Nick recovered from my semi-insult and kicked his foot to dislodge a cricket that had landed on his shoe. It was mid-March in Arizona, which, in addition to being the start of softball season, meant the weather was losing its cold bite. That was all the invitation the crickets needed. They weren’t at summer-level swarming yet, but the chirping was an ever-present sound outside, and it was already hard to avoid the little hopping bodies, try as Nick might.
“Aren’t you going to ask why I was late?” he asked.
I hadn’t known he was coming at all. I’d told him in class that I was playing, but that was all. “Everything okay? Did something happen with your grandmother?” Nick’s newly widowed grandmother had recently moved in and was still grieving deeply.
“She’s actually doing a little better.”
“Oh, good.” I squeezed his forearm, and he half jumped like I’d touched him with an iron.
“Yeah, so, that’s not why.” Nick slid the backpack from his shoulder and unzipped it for me to see inside.
“No way.” I grabbed the sides of the bag and stepped right up to him. “Why didn’t you text me?” I looked up when Nick didn’t answer and found him staring at me.
“I thought it’d be worth it to see your face.” He swallowed.
“And it was.”
Nick’s skin was as rich a brown as my glove, but I thought he was blushing. Still, I couldn’t dwell on the cute-but-shy thing he had going at the moment. I had eyes only for the white rectangular box he’d brought me. “I’m still pissed about losing, but a lot less now.”
“Have you figured out how you’re going to do it?”

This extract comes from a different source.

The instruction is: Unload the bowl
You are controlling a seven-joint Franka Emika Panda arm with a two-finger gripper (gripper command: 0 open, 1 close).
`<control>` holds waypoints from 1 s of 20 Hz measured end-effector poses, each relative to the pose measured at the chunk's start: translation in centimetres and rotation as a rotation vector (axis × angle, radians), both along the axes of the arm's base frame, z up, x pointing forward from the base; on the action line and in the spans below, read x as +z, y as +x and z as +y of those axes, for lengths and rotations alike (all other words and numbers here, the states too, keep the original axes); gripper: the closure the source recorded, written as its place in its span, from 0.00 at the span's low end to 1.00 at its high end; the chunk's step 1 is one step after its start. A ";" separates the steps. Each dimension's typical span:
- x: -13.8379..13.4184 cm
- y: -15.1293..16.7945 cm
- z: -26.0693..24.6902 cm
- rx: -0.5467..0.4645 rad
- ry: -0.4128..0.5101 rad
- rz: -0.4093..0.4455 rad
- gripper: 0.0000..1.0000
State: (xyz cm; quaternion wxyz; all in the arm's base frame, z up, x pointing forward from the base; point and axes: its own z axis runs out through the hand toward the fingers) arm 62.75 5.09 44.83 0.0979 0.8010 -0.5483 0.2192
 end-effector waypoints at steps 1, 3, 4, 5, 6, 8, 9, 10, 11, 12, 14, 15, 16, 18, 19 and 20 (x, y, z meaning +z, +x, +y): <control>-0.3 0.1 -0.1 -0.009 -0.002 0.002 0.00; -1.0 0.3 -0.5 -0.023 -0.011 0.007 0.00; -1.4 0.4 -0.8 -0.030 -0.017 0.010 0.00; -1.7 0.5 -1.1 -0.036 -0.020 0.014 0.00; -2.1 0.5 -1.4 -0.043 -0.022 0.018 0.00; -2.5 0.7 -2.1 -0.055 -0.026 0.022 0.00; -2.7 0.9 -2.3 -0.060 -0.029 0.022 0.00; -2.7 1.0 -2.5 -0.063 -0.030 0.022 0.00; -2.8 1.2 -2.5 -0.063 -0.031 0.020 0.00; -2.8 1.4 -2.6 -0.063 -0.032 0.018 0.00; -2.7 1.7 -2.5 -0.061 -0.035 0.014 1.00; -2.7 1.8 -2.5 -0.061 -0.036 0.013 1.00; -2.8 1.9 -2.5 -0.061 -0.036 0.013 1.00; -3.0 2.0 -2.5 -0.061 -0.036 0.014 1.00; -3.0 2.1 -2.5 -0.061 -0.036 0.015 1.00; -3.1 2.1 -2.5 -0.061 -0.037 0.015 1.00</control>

I nodded. “Selena finally agreed to help, despite her massive reservations.” I took a deep breath as I put the box in my duffel bag. “I think this will be the best thing I’ve ever
done, and she’s convinced it’ll be the worst.”
“You know if it doesn’t work out, you don’t have to tell anyone.”
Right. But it had to work out. “I guess tonight’s the night.” I couldn’t help bouncing on my feet a little. “Okay.”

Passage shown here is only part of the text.